**Work required**
Look for the line with "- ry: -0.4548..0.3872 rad" in the data below, then reproduce word for word that line and every line after it. Leave out all pictures and add nothing.

**Stored data**
════

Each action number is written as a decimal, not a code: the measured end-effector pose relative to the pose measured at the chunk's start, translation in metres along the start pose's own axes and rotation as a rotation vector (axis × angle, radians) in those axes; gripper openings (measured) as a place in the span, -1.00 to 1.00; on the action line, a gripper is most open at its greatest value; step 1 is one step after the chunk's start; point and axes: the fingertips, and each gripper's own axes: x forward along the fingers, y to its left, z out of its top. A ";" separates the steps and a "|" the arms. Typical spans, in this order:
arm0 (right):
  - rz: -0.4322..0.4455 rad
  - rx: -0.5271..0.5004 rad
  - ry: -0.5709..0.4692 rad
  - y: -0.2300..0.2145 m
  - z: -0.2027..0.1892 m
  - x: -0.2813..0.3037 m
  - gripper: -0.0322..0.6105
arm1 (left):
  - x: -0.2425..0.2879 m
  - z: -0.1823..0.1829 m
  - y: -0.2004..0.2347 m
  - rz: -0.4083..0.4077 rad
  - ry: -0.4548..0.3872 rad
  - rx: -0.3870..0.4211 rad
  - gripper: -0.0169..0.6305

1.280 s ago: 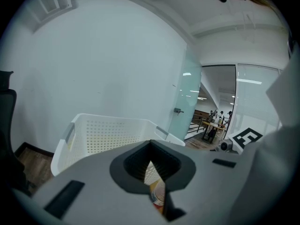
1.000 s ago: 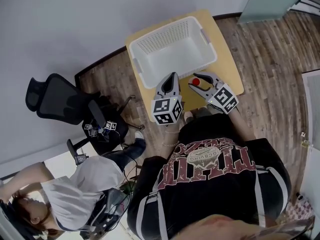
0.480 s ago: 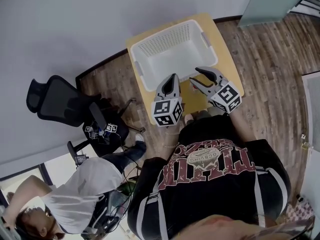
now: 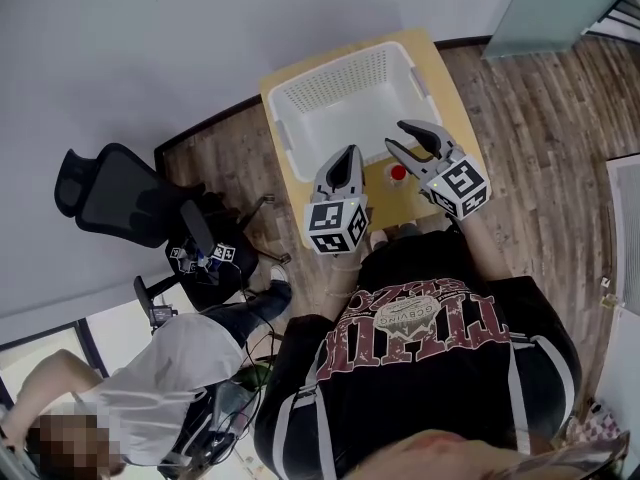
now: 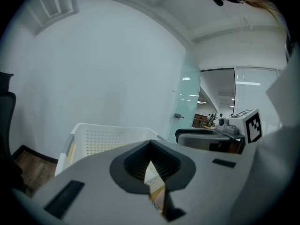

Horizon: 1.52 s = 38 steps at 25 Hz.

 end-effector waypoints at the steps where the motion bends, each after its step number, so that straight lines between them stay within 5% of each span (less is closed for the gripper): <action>1: -0.003 0.001 -0.004 -0.002 0.002 0.001 -0.39 | 0.000 0.002 -0.001 0.000 -0.004 0.001 -0.81; 10: -0.017 0.013 -0.022 -0.007 0.018 0.012 -0.39 | -0.003 0.018 -0.003 -0.013 -0.039 0.013 -0.81; 21: -0.055 0.024 -0.041 -0.015 0.025 0.013 -0.73 | 0.000 0.032 -0.018 -0.046 -0.067 0.037 -0.81; 38: -0.062 0.014 -0.023 -0.014 0.030 0.009 -0.85 | 0.001 0.040 -0.027 -0.068 -0.079 0.047 -0.81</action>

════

**Your solution**
  - ry: -0.4548..0.3872 rad
  - rx: -0.3870..0.4211 rad
  - gripper: -0.0169..0.6305

1.280 s ago: 
1.000 s ago: 
0.480 s ago: 
now: 
now: 

Horizon: 1.52 s = 38 steps at 25 Hz.

 end-effector waypoints at the steps where the motion bends, each after its step number, so that straight lines between them stay within 5% of each span (less is closed for the gripper): <action>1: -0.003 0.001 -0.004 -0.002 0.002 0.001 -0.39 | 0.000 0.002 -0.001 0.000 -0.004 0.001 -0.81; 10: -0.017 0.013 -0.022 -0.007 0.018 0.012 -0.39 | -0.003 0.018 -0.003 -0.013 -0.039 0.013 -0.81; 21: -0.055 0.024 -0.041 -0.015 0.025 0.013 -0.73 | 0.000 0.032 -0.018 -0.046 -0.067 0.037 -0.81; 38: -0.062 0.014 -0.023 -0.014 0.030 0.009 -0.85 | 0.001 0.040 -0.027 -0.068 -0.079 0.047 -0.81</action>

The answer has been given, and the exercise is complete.